▶ _WHAT IS BEING ASKED_: Filter the lines below, keeping each one that holds "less".

▶ _Excerpts from a dataset_:

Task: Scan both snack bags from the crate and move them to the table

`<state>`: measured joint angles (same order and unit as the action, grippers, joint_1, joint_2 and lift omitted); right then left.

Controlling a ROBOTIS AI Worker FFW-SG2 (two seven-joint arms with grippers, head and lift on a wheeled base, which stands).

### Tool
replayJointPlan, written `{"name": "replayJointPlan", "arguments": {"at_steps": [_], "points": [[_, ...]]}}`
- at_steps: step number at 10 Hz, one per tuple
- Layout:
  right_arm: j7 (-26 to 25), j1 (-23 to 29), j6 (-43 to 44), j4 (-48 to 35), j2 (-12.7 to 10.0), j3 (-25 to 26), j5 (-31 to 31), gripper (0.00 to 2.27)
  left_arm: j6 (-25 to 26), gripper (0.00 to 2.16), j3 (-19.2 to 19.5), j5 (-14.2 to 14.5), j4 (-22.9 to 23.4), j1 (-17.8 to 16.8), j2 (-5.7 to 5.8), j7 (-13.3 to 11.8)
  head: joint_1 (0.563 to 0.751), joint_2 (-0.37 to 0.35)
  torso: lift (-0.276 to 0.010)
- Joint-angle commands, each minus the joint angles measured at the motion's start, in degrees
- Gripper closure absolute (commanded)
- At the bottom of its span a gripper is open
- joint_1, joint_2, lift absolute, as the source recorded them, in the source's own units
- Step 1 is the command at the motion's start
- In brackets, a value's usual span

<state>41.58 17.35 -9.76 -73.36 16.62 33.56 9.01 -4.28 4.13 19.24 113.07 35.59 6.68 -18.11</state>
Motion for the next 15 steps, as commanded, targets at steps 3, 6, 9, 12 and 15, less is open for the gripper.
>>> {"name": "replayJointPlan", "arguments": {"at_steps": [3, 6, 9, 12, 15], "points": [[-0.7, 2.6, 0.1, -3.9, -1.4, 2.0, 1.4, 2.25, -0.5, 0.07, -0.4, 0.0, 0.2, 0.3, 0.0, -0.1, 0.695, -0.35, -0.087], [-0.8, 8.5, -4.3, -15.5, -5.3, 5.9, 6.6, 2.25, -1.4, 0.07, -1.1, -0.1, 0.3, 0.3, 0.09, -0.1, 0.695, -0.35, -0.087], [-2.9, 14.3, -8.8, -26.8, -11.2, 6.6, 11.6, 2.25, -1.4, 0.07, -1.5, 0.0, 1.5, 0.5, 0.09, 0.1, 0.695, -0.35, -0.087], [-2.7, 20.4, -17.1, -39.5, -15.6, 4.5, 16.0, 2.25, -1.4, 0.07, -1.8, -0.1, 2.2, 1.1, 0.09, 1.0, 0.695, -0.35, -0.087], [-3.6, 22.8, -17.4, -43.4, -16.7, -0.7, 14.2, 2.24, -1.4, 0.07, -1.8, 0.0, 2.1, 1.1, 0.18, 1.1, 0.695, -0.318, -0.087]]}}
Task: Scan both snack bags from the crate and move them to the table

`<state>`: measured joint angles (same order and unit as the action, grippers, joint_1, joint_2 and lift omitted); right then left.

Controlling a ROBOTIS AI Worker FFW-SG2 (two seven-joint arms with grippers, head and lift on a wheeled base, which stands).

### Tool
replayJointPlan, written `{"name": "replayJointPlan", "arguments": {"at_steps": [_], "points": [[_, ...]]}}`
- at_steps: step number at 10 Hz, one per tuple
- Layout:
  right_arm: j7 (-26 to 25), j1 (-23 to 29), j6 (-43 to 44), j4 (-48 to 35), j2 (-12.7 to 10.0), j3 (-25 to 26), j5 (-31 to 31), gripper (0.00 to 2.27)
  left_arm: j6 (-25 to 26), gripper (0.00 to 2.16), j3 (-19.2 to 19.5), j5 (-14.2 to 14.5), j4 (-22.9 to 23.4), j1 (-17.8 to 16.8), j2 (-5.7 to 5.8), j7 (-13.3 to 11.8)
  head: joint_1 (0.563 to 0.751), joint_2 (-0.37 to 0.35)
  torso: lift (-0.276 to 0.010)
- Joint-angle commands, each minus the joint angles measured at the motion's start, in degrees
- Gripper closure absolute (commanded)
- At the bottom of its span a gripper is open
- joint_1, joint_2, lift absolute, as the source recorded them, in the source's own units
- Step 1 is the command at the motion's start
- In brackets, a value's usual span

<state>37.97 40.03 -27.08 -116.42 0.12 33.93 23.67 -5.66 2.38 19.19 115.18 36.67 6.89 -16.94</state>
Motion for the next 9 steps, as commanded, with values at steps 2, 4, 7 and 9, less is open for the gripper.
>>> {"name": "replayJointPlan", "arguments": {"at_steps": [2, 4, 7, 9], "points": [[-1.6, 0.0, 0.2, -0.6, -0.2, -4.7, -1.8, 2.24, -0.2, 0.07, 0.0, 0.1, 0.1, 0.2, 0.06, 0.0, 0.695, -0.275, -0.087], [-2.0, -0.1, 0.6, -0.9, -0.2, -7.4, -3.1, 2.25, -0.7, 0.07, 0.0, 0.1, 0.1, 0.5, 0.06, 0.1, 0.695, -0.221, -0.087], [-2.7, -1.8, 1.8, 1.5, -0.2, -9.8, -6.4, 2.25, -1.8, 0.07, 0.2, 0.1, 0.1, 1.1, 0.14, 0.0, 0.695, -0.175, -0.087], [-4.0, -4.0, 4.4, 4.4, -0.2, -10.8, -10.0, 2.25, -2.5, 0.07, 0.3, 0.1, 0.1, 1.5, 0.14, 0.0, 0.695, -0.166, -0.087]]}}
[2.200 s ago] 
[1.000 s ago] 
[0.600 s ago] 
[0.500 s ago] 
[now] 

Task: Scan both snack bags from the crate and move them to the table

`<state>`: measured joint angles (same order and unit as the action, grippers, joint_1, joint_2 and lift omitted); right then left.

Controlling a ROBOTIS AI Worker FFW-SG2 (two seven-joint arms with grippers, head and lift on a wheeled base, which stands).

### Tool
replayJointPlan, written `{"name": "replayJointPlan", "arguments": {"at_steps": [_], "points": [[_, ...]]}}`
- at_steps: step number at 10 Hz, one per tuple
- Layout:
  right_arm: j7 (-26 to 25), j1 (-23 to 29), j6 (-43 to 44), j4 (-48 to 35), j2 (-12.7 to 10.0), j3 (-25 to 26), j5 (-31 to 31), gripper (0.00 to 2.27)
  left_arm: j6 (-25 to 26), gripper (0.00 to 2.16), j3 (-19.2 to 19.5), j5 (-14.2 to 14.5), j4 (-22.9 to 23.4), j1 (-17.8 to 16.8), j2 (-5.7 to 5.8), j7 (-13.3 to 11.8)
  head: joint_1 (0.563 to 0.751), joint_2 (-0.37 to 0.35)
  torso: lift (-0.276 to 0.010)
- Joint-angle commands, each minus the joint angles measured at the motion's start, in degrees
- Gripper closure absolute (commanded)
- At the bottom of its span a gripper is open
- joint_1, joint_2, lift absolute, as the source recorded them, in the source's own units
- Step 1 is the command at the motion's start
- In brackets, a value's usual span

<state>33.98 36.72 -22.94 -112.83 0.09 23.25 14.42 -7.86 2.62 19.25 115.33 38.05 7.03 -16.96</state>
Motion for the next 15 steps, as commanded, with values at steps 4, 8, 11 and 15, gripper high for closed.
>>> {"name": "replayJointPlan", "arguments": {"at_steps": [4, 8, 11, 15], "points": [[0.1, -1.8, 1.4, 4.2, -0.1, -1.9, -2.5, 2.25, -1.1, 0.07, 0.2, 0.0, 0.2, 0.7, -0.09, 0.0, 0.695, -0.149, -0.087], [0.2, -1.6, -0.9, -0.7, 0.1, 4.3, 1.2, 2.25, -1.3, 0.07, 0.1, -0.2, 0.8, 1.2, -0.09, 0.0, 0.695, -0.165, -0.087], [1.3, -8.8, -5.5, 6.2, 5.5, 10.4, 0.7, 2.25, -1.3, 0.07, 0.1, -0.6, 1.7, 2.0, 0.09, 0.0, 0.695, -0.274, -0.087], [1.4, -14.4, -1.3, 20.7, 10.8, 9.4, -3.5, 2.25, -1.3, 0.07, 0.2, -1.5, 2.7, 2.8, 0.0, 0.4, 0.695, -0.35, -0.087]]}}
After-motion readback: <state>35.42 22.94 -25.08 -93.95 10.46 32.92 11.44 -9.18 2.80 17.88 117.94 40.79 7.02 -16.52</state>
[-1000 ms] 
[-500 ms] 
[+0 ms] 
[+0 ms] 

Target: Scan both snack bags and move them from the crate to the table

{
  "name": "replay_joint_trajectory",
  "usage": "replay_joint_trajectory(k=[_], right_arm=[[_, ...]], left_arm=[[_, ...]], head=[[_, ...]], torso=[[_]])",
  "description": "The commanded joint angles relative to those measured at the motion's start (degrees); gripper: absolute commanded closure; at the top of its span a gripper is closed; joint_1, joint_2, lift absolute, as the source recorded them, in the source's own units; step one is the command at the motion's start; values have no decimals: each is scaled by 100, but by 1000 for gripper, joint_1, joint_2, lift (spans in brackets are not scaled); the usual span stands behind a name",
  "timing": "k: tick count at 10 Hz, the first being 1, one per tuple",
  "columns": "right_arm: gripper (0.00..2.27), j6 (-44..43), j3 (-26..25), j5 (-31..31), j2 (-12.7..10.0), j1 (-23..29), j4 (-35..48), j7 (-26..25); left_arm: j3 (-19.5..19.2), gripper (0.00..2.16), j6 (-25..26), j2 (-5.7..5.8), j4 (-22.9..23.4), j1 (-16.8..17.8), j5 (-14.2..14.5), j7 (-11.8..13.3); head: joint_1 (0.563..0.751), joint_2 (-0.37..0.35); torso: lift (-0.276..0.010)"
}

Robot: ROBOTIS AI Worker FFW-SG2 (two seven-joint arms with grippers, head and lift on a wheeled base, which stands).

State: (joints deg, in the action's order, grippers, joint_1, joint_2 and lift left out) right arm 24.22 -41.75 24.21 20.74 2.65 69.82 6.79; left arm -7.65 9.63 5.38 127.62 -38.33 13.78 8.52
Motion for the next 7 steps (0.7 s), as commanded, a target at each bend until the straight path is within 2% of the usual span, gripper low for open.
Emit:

▶ _RESULT_:
Motion for the next 15 steps, as commanded, targets at steps 3, 6, 9, 12 and 15, less is open for the gripper.
Motion for the next 9 steps, as commanded, with values at steps 2, 4, 7 and 9, less is open for the gripper.

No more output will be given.